- **Work order**
For each line in the data below that has the word "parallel", copy that line.

━━━━━━━━━━

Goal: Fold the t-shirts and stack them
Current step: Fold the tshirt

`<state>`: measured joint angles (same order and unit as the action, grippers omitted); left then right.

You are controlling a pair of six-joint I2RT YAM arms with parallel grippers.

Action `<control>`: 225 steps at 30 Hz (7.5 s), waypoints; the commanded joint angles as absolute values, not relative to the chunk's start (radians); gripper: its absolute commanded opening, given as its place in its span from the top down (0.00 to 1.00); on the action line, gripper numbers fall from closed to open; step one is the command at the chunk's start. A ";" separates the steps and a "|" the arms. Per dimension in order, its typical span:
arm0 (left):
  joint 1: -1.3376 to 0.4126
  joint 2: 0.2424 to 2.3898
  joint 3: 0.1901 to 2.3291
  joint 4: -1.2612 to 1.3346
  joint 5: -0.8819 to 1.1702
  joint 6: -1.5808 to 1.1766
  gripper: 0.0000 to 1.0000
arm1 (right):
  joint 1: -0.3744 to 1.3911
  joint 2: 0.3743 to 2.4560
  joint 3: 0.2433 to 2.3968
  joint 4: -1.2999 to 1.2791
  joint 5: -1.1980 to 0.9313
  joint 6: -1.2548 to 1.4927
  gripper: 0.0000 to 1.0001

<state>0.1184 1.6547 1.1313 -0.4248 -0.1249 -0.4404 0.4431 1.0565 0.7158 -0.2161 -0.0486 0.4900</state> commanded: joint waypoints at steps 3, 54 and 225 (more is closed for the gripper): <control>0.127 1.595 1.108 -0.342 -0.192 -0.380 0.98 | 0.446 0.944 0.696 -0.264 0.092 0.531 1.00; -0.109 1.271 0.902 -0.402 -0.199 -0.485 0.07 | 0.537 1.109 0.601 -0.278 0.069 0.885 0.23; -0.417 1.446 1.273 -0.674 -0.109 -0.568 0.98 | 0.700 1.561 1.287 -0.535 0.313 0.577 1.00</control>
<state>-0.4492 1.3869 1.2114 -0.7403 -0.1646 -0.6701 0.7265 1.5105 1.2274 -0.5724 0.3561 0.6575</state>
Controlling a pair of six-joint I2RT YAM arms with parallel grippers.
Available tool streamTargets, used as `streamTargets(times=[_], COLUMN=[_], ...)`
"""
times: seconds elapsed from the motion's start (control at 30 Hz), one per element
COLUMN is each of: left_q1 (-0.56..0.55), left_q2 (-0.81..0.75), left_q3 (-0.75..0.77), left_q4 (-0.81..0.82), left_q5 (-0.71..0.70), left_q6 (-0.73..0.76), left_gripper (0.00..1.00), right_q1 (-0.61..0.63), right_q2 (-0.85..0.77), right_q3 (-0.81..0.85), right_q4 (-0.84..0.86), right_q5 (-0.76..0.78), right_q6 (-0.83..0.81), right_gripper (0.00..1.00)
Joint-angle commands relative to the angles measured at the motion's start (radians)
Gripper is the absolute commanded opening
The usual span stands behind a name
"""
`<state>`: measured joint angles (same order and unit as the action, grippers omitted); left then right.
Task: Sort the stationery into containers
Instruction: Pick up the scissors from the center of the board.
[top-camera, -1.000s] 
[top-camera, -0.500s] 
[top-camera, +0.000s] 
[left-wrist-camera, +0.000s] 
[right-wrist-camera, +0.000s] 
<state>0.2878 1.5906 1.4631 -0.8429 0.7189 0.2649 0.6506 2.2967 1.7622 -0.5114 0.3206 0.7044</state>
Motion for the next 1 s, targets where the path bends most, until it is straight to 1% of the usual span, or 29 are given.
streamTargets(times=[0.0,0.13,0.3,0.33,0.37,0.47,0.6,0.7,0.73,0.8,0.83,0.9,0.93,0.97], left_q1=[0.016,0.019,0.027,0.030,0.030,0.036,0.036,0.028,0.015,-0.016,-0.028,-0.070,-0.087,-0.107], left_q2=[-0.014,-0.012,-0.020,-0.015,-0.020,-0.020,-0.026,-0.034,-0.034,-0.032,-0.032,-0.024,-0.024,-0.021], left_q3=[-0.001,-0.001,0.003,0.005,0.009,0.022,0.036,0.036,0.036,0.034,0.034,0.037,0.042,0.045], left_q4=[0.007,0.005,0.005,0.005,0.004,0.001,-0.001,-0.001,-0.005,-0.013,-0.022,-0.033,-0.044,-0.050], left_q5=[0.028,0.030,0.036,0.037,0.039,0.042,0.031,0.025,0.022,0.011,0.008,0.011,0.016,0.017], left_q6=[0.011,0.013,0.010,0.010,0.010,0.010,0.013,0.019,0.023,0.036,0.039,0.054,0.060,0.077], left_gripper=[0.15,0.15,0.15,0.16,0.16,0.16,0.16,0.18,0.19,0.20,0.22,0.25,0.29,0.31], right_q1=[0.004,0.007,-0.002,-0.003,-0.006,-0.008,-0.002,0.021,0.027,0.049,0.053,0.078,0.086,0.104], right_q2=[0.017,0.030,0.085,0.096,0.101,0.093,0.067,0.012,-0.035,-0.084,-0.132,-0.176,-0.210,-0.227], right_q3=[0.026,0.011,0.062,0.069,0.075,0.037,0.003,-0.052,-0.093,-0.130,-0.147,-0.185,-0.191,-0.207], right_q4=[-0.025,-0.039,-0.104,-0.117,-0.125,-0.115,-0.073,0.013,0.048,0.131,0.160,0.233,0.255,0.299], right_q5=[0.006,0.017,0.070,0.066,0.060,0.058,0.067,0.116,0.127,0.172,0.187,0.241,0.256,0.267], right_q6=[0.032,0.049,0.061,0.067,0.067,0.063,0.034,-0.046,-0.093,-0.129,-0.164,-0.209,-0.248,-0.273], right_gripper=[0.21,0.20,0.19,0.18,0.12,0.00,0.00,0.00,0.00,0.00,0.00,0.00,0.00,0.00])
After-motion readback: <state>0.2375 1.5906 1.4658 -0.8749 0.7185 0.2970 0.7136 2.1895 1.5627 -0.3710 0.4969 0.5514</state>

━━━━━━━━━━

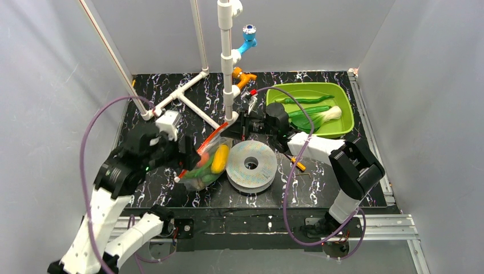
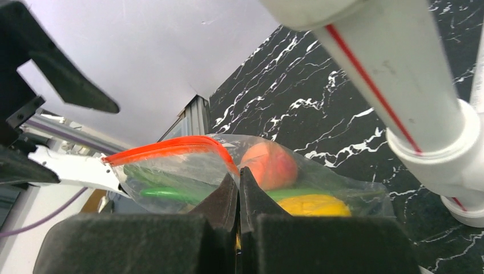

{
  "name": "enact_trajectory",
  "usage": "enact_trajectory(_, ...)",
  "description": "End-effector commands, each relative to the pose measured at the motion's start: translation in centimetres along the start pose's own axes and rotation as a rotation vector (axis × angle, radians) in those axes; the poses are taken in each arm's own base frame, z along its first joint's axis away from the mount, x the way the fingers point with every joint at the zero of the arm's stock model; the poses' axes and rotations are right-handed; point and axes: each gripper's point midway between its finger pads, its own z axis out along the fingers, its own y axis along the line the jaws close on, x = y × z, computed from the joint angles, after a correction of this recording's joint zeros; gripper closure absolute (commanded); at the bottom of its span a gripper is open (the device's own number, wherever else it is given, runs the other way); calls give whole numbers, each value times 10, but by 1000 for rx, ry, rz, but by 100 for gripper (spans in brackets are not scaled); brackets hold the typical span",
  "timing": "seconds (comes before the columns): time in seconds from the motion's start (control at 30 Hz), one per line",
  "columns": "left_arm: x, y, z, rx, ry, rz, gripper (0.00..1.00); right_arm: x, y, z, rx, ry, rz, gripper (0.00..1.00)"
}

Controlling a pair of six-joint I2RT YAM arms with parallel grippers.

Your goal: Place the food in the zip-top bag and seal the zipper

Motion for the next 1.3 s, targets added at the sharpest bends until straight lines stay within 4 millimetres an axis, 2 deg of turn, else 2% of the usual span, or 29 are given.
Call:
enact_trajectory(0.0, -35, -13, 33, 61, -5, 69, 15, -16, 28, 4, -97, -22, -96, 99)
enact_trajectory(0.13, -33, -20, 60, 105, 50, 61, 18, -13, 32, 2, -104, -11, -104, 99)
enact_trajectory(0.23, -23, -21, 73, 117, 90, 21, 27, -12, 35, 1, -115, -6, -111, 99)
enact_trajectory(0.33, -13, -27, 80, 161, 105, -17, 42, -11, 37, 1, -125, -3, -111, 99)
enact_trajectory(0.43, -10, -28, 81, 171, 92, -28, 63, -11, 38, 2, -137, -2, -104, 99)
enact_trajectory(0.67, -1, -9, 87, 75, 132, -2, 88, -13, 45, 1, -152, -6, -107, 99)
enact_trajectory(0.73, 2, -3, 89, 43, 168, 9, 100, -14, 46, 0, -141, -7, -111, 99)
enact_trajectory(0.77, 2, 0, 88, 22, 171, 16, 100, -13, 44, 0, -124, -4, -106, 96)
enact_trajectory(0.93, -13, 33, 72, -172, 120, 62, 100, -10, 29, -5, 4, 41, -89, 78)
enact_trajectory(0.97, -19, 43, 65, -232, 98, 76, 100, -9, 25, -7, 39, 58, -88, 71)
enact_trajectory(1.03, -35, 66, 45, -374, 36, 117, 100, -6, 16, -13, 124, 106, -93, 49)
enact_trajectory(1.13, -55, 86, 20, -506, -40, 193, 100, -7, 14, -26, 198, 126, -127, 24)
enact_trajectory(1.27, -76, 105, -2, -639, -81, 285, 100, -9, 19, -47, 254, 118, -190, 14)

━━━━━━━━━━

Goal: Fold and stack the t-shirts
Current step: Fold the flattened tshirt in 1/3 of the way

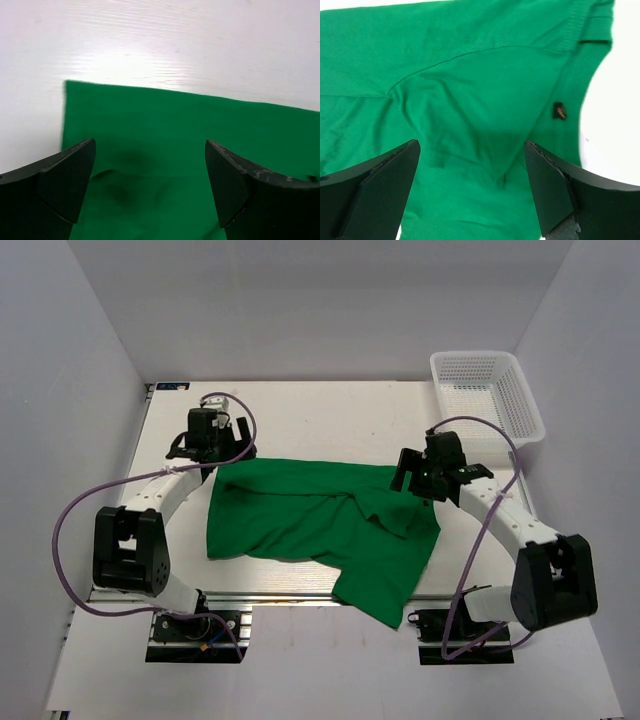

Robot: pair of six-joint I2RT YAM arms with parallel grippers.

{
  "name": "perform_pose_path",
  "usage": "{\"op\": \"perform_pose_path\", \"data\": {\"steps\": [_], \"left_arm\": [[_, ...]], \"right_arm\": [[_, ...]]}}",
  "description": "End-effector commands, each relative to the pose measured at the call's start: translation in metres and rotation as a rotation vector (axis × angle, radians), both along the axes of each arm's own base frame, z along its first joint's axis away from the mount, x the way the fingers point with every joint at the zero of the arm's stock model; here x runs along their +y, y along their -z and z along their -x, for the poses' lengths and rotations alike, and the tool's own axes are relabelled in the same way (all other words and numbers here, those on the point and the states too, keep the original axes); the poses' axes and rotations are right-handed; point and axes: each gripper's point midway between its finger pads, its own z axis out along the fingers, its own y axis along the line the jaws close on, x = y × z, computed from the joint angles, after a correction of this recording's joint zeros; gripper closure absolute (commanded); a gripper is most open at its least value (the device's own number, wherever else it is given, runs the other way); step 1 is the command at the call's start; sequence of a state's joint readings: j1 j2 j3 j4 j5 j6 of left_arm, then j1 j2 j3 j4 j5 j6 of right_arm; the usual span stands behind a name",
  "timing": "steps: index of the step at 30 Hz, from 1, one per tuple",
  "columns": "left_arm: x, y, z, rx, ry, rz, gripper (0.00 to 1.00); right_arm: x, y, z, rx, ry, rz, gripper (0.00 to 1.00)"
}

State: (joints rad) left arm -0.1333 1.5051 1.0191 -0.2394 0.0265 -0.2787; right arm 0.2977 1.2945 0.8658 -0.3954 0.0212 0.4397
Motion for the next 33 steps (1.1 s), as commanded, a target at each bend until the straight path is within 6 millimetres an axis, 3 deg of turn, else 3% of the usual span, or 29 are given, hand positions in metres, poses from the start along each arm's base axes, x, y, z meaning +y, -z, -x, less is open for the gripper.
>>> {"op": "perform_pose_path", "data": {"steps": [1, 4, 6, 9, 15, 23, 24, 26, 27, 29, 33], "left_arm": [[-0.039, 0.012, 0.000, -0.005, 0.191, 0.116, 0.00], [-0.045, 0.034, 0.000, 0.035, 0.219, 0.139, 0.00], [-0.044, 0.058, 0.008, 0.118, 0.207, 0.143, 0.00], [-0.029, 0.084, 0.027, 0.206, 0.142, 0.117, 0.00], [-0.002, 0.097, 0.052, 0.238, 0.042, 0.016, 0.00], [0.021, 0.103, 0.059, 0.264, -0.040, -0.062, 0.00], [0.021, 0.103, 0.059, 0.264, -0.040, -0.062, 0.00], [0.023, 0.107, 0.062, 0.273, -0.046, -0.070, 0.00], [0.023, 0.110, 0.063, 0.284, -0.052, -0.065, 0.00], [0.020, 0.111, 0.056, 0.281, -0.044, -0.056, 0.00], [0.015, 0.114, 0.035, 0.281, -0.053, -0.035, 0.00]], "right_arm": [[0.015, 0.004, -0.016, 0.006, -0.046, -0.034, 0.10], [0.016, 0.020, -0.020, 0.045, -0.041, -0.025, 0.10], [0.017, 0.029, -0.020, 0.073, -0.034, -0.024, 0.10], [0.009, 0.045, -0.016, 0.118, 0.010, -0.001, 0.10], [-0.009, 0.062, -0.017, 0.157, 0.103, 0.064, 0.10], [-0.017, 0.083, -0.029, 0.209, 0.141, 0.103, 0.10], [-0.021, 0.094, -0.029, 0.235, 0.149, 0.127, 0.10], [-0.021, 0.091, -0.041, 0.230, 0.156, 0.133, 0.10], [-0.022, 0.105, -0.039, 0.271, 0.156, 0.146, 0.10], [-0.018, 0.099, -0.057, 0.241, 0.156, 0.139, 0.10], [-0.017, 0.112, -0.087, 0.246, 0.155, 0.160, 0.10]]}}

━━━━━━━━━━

- **Exercise answer**
You are controlling a pair of six-joint I2RT YAM arms with parallel grippers.
Controlling a pair of six-joint I2RT YAM arms with parallel grippers.
Controlling a pair of six-joint I2RT YAM arms with parallel grippers.
Robot: pair of six-joint I2RT YAM arms with parallel grippers.

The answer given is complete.